## Assigned task
Find the line containing "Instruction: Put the" in the listing below. Repeat it exactly, along with each following line up to and including the one containing "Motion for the".

## The data
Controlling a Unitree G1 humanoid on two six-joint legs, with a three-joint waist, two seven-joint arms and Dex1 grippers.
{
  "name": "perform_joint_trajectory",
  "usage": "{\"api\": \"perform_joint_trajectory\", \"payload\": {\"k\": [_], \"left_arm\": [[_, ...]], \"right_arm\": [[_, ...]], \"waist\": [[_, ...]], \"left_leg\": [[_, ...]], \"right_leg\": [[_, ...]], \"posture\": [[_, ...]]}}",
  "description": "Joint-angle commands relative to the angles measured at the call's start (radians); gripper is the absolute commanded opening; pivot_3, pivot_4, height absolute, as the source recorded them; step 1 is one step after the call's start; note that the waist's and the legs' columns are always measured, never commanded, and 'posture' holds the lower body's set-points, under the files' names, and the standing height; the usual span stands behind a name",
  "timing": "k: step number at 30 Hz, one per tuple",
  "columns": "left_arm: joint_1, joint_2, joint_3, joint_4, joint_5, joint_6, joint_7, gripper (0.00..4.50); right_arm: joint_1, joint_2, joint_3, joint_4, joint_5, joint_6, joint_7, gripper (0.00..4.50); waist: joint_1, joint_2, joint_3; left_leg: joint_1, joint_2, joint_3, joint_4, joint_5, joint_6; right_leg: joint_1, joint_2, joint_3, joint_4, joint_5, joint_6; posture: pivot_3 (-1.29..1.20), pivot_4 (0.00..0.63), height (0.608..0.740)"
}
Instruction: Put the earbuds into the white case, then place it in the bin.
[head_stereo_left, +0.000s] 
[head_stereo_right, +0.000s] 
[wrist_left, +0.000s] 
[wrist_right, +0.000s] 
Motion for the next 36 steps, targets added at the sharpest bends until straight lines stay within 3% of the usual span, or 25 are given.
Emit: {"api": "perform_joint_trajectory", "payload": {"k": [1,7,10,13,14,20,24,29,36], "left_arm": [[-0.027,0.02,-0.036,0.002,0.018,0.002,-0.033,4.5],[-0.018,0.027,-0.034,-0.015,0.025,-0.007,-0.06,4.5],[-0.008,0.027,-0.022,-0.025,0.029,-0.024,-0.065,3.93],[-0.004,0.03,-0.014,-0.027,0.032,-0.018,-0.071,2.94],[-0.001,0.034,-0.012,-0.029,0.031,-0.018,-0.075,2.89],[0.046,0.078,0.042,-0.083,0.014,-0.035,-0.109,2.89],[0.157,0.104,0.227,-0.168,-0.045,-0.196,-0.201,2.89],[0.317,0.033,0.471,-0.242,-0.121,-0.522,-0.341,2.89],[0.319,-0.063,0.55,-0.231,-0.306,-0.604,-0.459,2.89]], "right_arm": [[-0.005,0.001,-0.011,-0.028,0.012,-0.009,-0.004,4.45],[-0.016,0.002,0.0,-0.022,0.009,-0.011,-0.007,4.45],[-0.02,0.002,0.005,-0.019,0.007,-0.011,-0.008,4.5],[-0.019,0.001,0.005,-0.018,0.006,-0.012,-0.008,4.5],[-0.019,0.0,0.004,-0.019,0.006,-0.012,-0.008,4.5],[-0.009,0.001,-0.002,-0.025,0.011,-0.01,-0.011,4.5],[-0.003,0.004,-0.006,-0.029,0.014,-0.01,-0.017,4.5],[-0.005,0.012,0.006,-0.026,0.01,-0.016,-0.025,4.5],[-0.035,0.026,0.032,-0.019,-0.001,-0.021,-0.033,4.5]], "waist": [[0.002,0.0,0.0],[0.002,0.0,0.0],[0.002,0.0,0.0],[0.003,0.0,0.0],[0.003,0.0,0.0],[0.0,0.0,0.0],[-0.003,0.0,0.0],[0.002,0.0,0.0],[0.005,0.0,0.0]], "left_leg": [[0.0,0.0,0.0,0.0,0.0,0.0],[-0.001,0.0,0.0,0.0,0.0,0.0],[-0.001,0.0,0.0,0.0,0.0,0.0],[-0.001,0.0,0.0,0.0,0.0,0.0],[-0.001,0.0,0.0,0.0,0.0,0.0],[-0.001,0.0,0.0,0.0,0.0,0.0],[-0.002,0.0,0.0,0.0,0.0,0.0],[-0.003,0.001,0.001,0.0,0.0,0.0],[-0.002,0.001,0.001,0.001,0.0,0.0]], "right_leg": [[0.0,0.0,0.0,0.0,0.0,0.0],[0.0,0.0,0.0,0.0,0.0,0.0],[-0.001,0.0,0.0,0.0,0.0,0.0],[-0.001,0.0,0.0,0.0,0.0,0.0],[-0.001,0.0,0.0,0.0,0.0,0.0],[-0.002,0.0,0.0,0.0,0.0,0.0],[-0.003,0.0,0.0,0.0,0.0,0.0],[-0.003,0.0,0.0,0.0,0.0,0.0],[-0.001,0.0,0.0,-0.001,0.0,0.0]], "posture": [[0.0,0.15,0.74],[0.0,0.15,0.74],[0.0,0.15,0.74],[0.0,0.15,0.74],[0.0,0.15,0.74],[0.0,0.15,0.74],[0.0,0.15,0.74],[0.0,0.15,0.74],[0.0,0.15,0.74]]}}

## Reply to the exercise
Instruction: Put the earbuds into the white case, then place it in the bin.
[head_stereo_left, +0.000s] 
[head_stereo_right, +0.000s] 
[wrist_left, +0.000s] 
[wrist_right, +0.000s] 
Motion for the next 36 steps, targets added at the sharpest bends until straight lines stay within 3% of the usual span, or 25 are given.

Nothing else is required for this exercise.